Чем дальше его уносило от смерти, тем вернее он к ней приближался. Но боже мой, какое это длительное приближение! Оно измерялось годами, десятилетиями, войнами, революциями, поражениями, победами. Рушились и возникали новые государства, лилась кровь, в разных частях земного шара гибли миллионы.

Мать и сын неслись рядом в пространствах сновидения, не имеющего никаких опознавательных знаков. Он старел на ее глазах. Он уже превратился в почти незнакомого шестидесятилетнего старика с сизой щетиной на все еще красивом удлиненном материнском лице с неизгладимыми отпечатками всех его заблуждений, может быть даже пороков. Две клячи тащили конку по несвойственным ей рельсам бездействующего электрического трамвая, увозя его в безнадежно обратном направлении, и под звуки серенады Брага, которые вытекали из-под виолончельного смычка как приторный фруктовый сироп, он с горечью понимал, что уже никакая сила не может его вернуть обратно. Вокруг него уже пахло лагерной дезинфекцией и сосновой смолой госпиталя, где он лежал на нарах один-одинешенек. В окнах, вделанных высоко под потолком и забранных решеткой, виднелось небо северной России, которая представлялась ему совсем чужой заповедной страной, виднелась хвойная зелень тайги.

На соломенном матраце возле него лежала коробочка детских акварельных красок, мензурка с бурой водой, кисточки и лист бумаги, где он начал и никак не мог закончить по-детски старательно вылизанный морской пейзаж с дачей на обрыве, маяком и большим облаком, как-то по-итальянски отраженным в воде. Дача была не вполне дописана, и сделать передний план у него не хватало сил. Он обливался потом.

Слабая попытка вернуть детство, юность, прошлое.

Он все время вспоминал мать, с которой они сначала неслись в незнакомом пространстве, а потом она вдруг пропала за остатками обрушенной кирпичной стены и больше уже не появлялась, хотя была где-то рядом, и он всюду ее искал, но всякий раз, когда чувствовал приближение к ней, его уносило в обратную сторону.

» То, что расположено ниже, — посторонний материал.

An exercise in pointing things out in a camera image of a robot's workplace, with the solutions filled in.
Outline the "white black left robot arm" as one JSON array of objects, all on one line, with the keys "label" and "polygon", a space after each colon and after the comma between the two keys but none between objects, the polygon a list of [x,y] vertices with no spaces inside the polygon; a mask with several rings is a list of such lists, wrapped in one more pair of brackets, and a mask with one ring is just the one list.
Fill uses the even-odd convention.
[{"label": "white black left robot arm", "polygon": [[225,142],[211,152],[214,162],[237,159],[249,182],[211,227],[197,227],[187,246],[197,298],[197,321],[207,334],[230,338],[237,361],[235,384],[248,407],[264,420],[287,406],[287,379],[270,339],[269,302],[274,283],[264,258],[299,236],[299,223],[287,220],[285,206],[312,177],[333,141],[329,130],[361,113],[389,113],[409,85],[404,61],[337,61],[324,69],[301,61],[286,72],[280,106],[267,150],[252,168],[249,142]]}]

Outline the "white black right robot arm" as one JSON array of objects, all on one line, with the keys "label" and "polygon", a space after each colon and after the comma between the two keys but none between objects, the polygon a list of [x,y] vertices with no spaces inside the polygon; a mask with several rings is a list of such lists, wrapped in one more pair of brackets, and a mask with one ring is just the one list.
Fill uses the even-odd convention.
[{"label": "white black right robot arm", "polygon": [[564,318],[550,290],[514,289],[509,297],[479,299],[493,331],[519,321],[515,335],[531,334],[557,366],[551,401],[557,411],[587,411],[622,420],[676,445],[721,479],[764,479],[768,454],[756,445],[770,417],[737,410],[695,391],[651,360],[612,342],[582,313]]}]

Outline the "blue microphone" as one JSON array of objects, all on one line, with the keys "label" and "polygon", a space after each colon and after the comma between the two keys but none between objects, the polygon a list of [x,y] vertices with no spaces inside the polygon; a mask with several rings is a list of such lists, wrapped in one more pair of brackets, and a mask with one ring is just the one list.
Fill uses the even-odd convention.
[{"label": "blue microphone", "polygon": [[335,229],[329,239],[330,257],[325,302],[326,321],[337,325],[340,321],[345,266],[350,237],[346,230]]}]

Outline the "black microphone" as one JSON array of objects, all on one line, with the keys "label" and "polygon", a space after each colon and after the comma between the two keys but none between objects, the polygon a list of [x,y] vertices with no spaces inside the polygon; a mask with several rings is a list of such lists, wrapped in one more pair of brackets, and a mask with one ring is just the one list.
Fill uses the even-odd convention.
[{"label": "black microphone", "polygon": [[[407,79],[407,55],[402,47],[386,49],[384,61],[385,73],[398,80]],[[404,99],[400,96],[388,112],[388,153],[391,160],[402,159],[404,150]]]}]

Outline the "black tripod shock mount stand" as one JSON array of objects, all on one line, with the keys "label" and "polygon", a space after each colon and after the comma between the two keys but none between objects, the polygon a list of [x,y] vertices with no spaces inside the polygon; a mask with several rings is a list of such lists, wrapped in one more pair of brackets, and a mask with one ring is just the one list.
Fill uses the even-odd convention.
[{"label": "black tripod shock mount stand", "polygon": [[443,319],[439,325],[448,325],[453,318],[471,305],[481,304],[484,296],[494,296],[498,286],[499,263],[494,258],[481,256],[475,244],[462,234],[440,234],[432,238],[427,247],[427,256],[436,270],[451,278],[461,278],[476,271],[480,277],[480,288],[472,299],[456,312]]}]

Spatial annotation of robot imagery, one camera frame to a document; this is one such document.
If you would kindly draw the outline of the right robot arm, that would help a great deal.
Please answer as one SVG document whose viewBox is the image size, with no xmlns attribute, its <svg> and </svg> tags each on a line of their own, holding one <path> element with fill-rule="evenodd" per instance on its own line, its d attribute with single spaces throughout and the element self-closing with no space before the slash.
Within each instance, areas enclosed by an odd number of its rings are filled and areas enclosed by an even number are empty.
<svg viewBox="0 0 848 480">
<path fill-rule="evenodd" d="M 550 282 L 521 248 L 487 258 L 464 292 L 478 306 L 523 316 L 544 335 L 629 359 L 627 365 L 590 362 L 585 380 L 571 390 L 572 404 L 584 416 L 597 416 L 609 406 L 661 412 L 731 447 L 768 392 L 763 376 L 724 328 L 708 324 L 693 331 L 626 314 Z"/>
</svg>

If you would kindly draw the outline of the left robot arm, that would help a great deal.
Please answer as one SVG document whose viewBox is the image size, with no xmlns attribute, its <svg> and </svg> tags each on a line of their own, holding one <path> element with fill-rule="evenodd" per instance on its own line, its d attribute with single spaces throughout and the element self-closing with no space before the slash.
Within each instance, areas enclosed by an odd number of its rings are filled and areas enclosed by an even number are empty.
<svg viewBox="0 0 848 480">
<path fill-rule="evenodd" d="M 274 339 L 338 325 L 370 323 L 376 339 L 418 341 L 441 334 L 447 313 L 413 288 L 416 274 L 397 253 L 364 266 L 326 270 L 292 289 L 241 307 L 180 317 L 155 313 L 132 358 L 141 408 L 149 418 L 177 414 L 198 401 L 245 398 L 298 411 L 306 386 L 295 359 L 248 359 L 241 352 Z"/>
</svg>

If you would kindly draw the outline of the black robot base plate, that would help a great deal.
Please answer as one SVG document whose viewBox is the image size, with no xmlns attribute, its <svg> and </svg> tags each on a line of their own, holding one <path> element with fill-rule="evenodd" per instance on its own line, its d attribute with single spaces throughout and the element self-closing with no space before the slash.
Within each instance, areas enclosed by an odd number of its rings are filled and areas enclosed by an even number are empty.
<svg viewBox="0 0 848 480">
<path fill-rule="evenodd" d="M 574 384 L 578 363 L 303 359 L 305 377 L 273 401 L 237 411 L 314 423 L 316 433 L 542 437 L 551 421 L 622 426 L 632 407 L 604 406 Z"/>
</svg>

Иногда он видел ее вдалеке, недосягаемую, бегущую в город в стоптанных ботинках, с веревочной кошелкой с абрикосами, ее, бедную маму, могилу которой он так и не нашел, когда вернулся в родной город вместе с чужеземными войсками.

«Ночь» из «Аиды», свернутая в рулон, тряслась по исковерканным дорогам войны в неуклюжем, тягостно-сером немецком грузовике с брезентовым верхом. Лунный свет, разлившийся по таинственным водам Нила, казался ему тем самым лунным светом, которым он любовался в юности с обрыва возле Люстдорфа. Очень яркая полуночная луна сияла серебряными озерами по голубым айвазовским просторам. Но только вместо силуэта маяка чернели силуэты финиковых пальм и две далекие пирамиды – одна побольше, другая поменьше.

Начальство относилось к нему неплохо. Будучи много лет театральным художником в эмиграции, он научился хорошо писать декорации и теперь оформлял спектакли лагерной самодеятельности.

Он часто вспоминал о боге, в которого опять верил, горячо, как в детстве. У него на груди, под бязевой рубахой на тесемочке, висел образок его ангела-хранителя. Он молился на этот овальный эмалевый образок и со слезами на потухших глазах целовал его. Он был уверен, что это бог карает его за грехи, и со смирением принимал божий гнев.